Basic steps to drive Ghana’s Tourism industry forward

The Gold Coast! Africa’s black star and pacesetter.  A country rich in culture,  heritage and tradition. Groomed in all modesty, peace and love.

They call it Ghana, we call it home. A country that opens it’s doors to the outside world for business and tourism.  

A great place to come on a vacation. Very importantly the industry that drives this great country to such heights is tourism.

It only comes 4th after the major GDP contributors like gold, cocoa, and oil. However, this industry with all the enormity in potential has often been stalled by a few challenges and lack of action.

A lot is being done already but here are some basic steps to drive the industry forward. Jumia Travel, a major stakeholder in this booming industry identifies these steps as the keys for the much desired progress.

When people think about travelling, the first point of call is usually, accommodation.

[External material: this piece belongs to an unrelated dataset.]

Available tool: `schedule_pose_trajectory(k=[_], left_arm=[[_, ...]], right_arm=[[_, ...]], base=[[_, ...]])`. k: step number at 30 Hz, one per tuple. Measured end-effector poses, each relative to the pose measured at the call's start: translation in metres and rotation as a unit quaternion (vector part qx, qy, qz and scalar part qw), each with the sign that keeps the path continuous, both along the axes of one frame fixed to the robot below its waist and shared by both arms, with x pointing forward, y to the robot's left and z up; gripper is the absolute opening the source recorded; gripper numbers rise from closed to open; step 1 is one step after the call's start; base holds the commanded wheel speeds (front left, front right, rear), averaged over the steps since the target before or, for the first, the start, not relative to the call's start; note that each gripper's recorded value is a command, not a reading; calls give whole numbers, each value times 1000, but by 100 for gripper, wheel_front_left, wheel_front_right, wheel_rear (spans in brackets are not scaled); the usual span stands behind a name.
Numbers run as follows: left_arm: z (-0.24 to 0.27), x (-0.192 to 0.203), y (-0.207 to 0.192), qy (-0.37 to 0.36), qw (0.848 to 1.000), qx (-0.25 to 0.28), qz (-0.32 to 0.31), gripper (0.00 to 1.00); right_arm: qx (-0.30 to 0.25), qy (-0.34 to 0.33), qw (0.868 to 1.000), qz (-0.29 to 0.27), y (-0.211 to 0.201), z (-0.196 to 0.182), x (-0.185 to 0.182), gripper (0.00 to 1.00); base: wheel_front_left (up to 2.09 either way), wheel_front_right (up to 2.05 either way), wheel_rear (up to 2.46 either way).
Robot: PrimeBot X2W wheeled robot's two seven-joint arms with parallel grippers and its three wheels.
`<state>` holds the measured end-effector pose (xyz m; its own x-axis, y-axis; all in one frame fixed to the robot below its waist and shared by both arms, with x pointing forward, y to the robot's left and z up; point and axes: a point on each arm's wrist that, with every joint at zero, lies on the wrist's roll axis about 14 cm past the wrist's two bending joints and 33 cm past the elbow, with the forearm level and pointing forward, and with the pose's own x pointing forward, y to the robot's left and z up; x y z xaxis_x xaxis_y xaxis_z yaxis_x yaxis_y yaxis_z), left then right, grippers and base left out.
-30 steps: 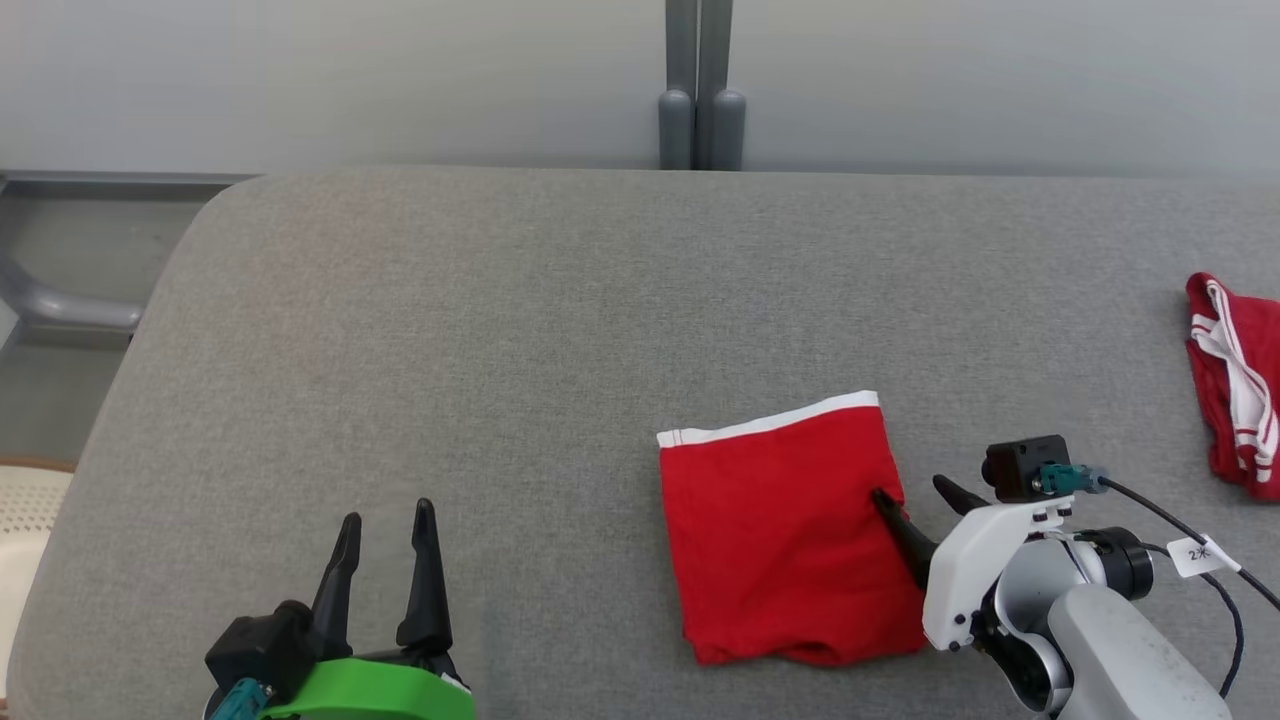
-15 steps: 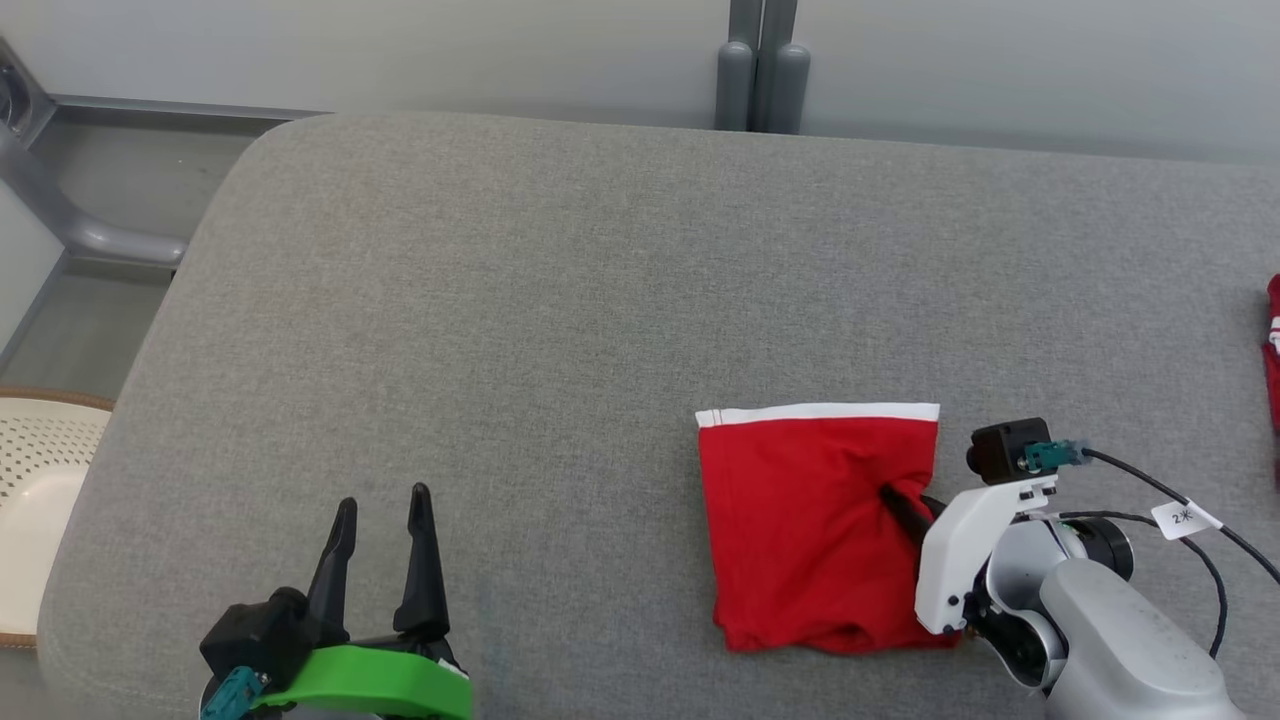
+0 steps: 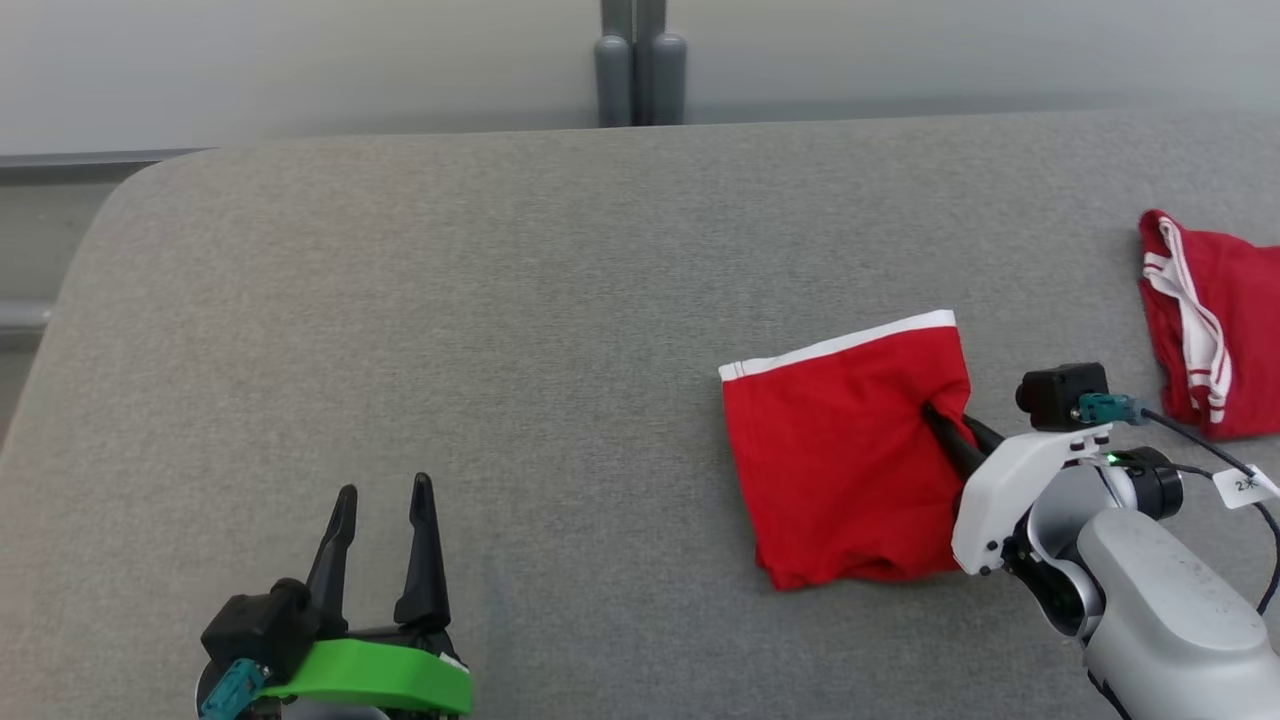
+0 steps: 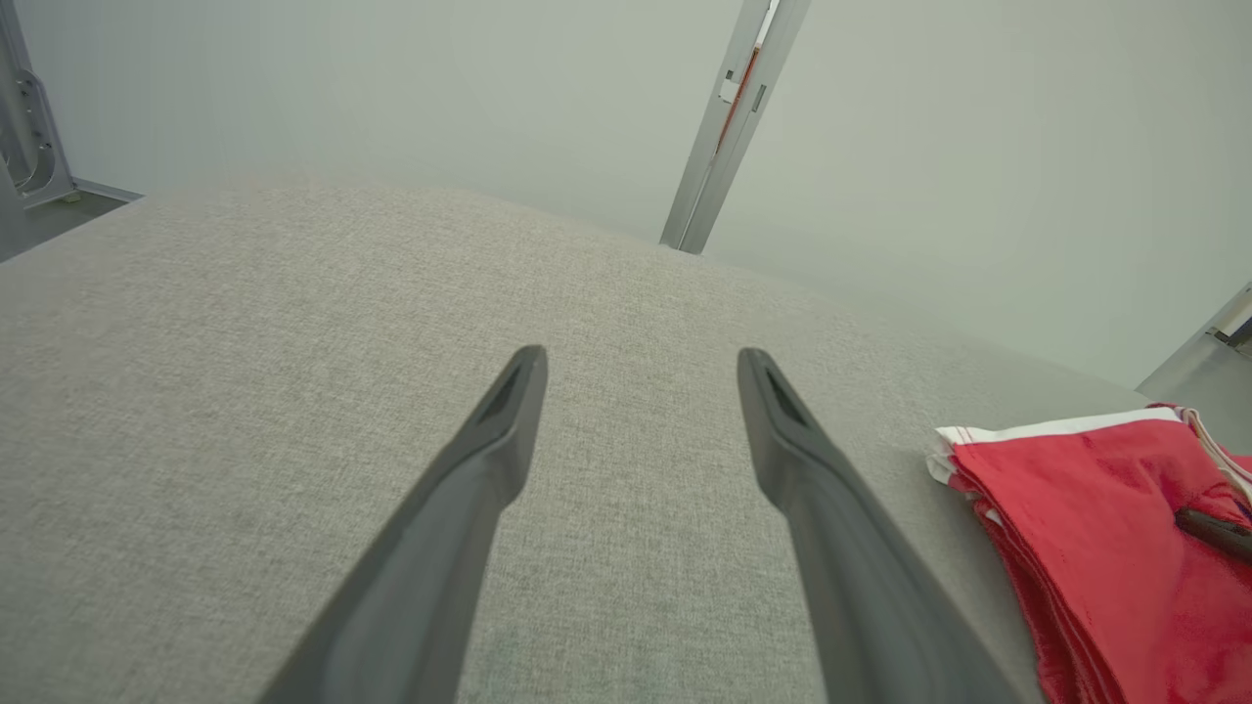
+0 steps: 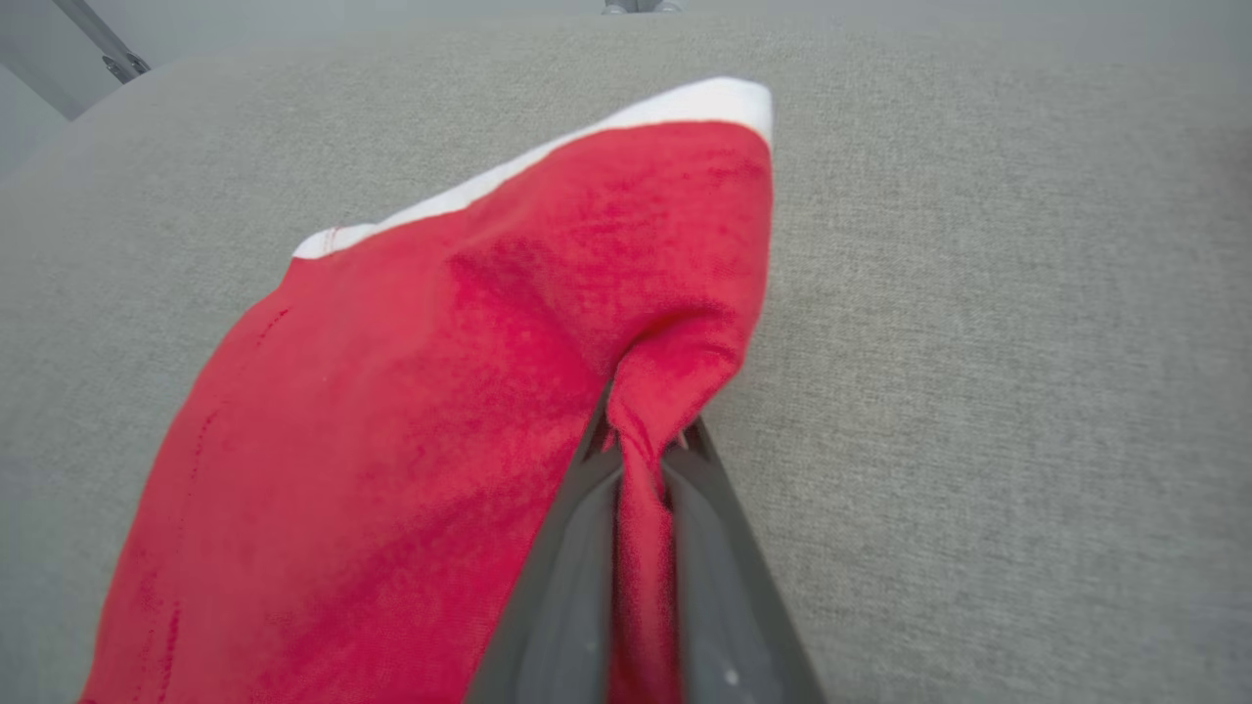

Amazingly, ‘’where will I stay?’’ comes before ‘’how will I get there?’’.

The quality of accommodation and how close it is to various points of interest is also very much considered when deciding on a destination country for a vacation.

In Ghana, there are numerous historic and beautiful tourist attractions to visit. Great stories, myths, and many eye catching scenes to behold.

The village on stilts, Nzulezu

Many people want to visit them yet they are often pegged back by how far these tourist destinations are and how bad some of the connecting roads are.

To solve this long lasting problem, it is expedient to build ultra modern hotels, motels, and guesthouses on site at certain key tourist sites.

This makes it very easy for tourists to fully enjoy the sites, not be in a hurry to leave because their bed is a few steps away.

They may even spend more money on site when they stay there because they have to buy food, airtime and other things they may need. This generates extra revenue for the country.

The accommodation, if present on site, also makes the sites attractive to group visits from foreign and local institutions.

Arguably, getting a lot of people at once to book accommodation, buy food and shop on site is more beneficial that getting occasional one time visits because tourists have to travel long distances to go see a much advertised monument or site.

Alternatively, these accommodation facilities can also be built very close to these destinations or even at a central point that can serve 3 to 4 tourist sites.

Since transportation and accommodation walk hand-in-hand, it is also highly imperative that good roads are constructed to give easy access to these sites. Travel to these tourist destinations should be as smooth and comfortable as possible.

The facilities that are already existent should also be refurbished and improved. What about feeding? What does a tourist eat when he/she decides to spend all day on a tourist site? The provision of good quality, wholesome food on site also makes these tourist sites very attractive to tourists.

Larabanga Mosque

The Larabanga mosque in Tamale

A good restaurant that serves both continental and local dishes is just the best option. Those who are not too comfortable and adventurous can just go with the usual continental dishes while the much braver adventurists can try some local fufu, banku or waakye. It helps create a better on-site experience and makes them stay longer there thus spending more and increasing revenue.

Taking a close look at the fares charged at various tourist destinations makes one wonder whether it is an invitation for foreigners to come and experience the greatness of Ghana or a strategy to prevent them from coming.

Many tourist sites charge very high fares at the gates and often fares are doubled or tripled at the mere sight of a foreigner or a group of foreign tourists.

Won’t it be better to create a platform where we charge a small fee at the gate to attract them and then have other services on site that will compel them to spend even more? Think about a cultural dance troupe drumming and dancing, a kente weaver teaching tourists how to make kente, some locals teaching them how to make beads and a compiled movie about Ghana and it’s history.

Confidently, one can say that many tourists will be interested in paying for such services in addition to accommodation, food and other things if they are available.

In the end, it’s the basics that get us where we want to go. Let’s work on putting the fundamentals in place and work even harder on having a strong maintenance culture.

The only way for this industry is up! Tourism is ripe and a big industry with so much potential. Let’s develop it and impact Ghana’s economy massively.